Repeat every entry word for word, skipping the pictures.

(SUPPLIED ENTRIES)

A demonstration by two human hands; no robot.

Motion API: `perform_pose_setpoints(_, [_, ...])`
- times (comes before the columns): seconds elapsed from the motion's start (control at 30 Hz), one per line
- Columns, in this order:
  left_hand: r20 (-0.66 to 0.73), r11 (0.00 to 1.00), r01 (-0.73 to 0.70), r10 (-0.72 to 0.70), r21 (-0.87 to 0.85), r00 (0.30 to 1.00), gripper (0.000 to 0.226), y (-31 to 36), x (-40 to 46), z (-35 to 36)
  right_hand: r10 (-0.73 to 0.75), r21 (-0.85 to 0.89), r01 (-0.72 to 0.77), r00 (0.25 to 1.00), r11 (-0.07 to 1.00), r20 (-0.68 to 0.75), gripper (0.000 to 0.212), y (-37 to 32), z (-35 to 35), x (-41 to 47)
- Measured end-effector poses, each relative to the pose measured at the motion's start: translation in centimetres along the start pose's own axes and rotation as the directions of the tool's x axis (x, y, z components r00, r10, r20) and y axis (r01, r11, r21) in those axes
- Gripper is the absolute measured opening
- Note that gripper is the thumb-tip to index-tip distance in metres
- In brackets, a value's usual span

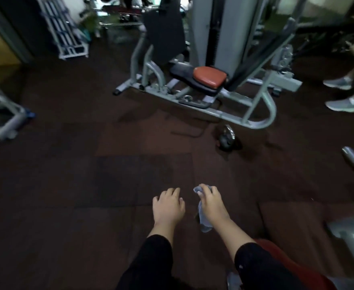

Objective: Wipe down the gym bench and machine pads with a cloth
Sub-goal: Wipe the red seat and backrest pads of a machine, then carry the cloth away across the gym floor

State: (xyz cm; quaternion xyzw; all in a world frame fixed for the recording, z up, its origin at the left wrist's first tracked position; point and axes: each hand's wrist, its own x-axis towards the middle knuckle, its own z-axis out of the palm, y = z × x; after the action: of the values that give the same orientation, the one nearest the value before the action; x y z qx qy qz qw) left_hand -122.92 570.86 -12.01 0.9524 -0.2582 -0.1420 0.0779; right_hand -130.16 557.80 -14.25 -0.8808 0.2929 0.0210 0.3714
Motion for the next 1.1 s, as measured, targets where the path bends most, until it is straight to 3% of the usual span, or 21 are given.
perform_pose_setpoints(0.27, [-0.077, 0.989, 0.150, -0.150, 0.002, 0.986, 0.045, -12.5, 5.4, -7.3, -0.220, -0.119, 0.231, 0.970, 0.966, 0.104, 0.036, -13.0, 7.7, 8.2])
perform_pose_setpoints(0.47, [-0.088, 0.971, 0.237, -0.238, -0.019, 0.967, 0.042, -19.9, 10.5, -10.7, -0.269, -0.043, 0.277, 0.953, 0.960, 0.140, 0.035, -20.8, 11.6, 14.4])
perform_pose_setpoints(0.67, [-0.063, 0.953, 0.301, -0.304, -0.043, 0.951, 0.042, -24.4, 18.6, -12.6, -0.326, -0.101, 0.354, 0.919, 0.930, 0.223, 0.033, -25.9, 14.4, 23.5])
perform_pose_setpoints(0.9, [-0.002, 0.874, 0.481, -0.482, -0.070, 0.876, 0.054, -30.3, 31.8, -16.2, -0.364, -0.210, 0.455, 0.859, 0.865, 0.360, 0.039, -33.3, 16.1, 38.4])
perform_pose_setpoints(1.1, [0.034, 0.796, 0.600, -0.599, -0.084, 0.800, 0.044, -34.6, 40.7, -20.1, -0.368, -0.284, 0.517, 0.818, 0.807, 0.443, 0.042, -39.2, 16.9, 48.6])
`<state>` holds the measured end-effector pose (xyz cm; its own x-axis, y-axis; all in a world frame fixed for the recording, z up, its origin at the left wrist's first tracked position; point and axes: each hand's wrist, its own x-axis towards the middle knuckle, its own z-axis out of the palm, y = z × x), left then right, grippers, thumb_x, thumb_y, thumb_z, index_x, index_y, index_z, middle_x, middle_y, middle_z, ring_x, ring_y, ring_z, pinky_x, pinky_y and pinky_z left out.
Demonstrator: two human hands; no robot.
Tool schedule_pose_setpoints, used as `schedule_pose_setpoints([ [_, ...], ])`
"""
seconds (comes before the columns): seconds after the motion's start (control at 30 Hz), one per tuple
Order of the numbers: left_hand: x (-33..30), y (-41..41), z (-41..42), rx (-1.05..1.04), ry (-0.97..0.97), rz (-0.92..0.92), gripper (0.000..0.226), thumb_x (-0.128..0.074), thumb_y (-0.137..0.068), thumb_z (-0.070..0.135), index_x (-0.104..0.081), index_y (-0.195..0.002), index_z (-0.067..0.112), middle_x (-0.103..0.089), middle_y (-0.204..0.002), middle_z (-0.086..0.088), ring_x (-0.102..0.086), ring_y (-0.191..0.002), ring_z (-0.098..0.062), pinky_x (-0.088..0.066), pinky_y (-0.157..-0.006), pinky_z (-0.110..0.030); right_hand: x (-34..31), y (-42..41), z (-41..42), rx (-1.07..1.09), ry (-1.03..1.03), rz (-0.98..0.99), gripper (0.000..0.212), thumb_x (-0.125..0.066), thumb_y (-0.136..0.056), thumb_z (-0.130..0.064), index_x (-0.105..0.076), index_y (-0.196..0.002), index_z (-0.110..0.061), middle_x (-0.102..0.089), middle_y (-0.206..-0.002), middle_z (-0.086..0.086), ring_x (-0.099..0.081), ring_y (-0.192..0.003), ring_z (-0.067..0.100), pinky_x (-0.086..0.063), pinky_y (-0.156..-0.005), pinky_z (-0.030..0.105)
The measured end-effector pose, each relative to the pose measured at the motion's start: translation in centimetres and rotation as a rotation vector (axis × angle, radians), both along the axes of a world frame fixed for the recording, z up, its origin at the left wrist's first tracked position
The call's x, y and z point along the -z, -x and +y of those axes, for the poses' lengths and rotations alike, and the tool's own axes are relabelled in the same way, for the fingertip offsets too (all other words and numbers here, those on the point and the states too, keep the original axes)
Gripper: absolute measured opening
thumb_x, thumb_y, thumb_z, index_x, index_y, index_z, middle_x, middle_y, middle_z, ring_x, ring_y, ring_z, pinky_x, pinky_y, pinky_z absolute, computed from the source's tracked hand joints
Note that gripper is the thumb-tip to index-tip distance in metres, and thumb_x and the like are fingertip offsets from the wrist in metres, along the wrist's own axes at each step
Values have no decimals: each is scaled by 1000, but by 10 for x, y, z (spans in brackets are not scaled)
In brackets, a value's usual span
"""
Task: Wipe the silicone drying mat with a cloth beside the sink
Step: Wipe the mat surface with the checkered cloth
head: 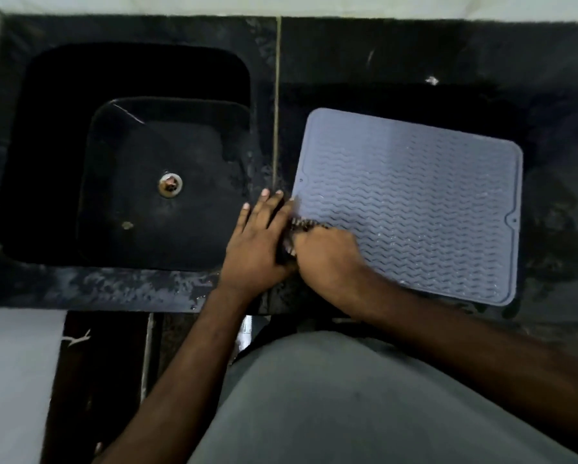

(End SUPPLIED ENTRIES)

ANSWER BELOW →
A demonstration by two human hands; no robot.

Motion API: `perform_pose_setpoints(_, [_, ...])`
- times (comes before the columns): seconds elapsed from the motion's start (control at 30 Hz), one per line
- Columns, in this order:
  left_hand: r20 (-0.66 to 0.73), r11 (0.00 to 1.00), r01 (-0.73 to 0.70), r10 (-0.72 to 0.70), r21 (-0.87 to 0.85), r00 (0.30 to 1.00), gripper (0.000 to 0.226), y (-31 to 36), x (-40 to 46), z (-35 to 36)
  right_hand: r10 (-0.73 to 0.75), r21 (-0.85 to 0.89), r01 (-0.72 to 0.77), r00 (0.25 to 1.00), r11 (-0.07 to 1.00), r20 (-0.68 to 0.75), gripper (0.000 to 0.212), y (-37 to 32), z (-35 to 35), x (-41 to 47)
- Measured end-effector poses, each relative to the pose measured at the motion's start: translation in centimetres along the start pose's own axes and rotation as the directions of the tool's x axis (x, y, z components r00, r10, r20) and y axis (r01, r11, r21) in those axes
- Gripper is the absolute measured opening
- Note that gripper is the thumb-tip to index-tip distance in metres
- In brackets, a value's usual span


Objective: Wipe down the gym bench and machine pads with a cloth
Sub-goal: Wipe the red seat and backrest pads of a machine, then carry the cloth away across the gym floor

State: (xyz cm; quaternion xyzw; all in a world frame fixed for the recording, z up, its origin at the left wrist's first tracked position; point and axes: each hand's wrist, its own x-axis towards the middle knuckle, its own z-axis out of the palm, y = z × x; after the action: of the values that give the same orientation, the one nearest the value before the action; x y z qx qy qz qw) left_hand -122.92 570.86 -12.01 0.9524 -0.2582 -0.1420 0.0779; right_hand -130.16 557.80 -14.25 -0.8808 0.2929 0.0210 0.3714
Motion for the next 1.1 s, as measured, targets where the path bends most, until it is straight to 3% of the usual span, or 21 are given.
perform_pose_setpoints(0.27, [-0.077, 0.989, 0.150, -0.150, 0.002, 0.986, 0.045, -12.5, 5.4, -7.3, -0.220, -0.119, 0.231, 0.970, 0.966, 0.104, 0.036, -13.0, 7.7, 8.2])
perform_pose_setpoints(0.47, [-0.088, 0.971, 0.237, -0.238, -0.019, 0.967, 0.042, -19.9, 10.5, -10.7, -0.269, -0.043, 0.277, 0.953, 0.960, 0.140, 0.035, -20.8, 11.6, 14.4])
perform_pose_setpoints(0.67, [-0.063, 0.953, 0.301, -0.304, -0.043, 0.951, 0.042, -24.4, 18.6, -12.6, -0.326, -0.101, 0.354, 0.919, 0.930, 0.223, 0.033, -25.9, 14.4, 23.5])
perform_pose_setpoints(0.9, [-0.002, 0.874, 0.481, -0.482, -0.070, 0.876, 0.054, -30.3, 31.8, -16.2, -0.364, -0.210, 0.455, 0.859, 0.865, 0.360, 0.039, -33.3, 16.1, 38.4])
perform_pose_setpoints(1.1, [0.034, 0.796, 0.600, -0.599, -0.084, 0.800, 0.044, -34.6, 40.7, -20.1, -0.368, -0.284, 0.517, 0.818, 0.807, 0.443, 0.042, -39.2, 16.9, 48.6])
`<state>` holds the measured end-effector pose (xyz cm; its own x-axis, y-axis; all in a world frame fixed for the recording, z up, its origin at the left wrist's first tracked position; point and axes: each hand's wrist, its own x-axis towards the middle knuckle, its own z-axis out of the palm, y = z × x), left then right, grippers, thumb_x, thumb_y, thumb_z, index_x, index_y, index_z, middle_x, middle_y, middle_z, ring_x, ring_y, ring_z, pinky_x, pinky_y and pinky_z left out.
Demonstrator: two human hands; no robot.
Tool schedule_pose_setpoints, used as `schedule_pose_setpoints([ [_, ...], ])`
"""
seconds (comes before the columns): seconds after the motion's start (control at 30 Hz), one per tuple
Order of the numbers: left_hand: x (-33..30), y (-41..41), z (-41..42), rx (-1.05..1.04), ry (-0.97..0.97), rz (-0.92..0.92), gripper (0.000..0.226), thumb_x (-0.128..0.074), thumb_y (-0.137..0.068), thumb_z (-0.070..0.135), index_x (-0.104..0.081), index_y (-0.195..0.002), index_z (-0.067..0.112), middle_x (-0.103..0.089), middle_y (-0.204..0.002), middle_z (-0.086..0.088), ring_x (-0.102..0.086), ring_y (-0.191..0.002), ring_z (-0.098..0.062), pinky_x (-0.088..0.066), pinky_y (-0.157..-0.006), pinky_z (-0.110..0.030); right_hand: x (-34..31), y (-42..41), z (-41..42), rx (-1.07..1.09), ry (-1.03..1.03), rz (-0.98..0.99), gripper (0.000..0.212), thumb_x (-0.125..0.066), thumb_y (-0.136..0.056), thumb_z (-0.130..0.064), index_x (-0.105..0.076), index_y (-0.196..0.002), index_z (-0.110..0.061), middle_x (-0.102..0.089), middle_y (-0.206..-0.002), middle_z (-0.086..0.086), ring_x (-0.099..0.081), ring_y (-0.192..0.003), ring_z (-0.067..0.100), pinky_x (-0.086..0.063), pinky_y (-0.156..-0.005), pinky_z (-0.030..0.105)
The measured end-effector pose, each relative to the pose measured at the motion's start: translation in centimetres and rotation as a rotation vector (axis × angle, radians), both along the axes of a world frame fixed for the recording, z up, its origin at the left wrist's first tracked position
The call's x, y and z point along the -z, -x and +y of those axes, for the poses' lengths and rotations alike, and the tool's own axes are relabelled in the same way, for the fingertip offsets too (all other words and numbers here, those on the point and the states too, keep the original axes)
Gripper: absolute measured opening
thumb_x, thumb_y, thumb_z, index_x, index_y, index_z, middle_x, middle_y, middle_z, ring_x, ring_y, ring_z, pinky_x, pinky_y, pinky_z absolute, computed from the source's tracked hand joints
Note that gripper is the thumb-tip to index-tip distance in metres, and thumb_x and the like are fingertip offsets from the wrist in metres, along the wrist's own axes at each step
Values have no decimals: each is scaled by 1000, but by 10 for x, y, z (spans in brackets are not scaled)
In brackets, a value's usual span
"""
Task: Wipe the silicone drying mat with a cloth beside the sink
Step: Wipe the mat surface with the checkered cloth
head: 

No other output is expected for this exercise.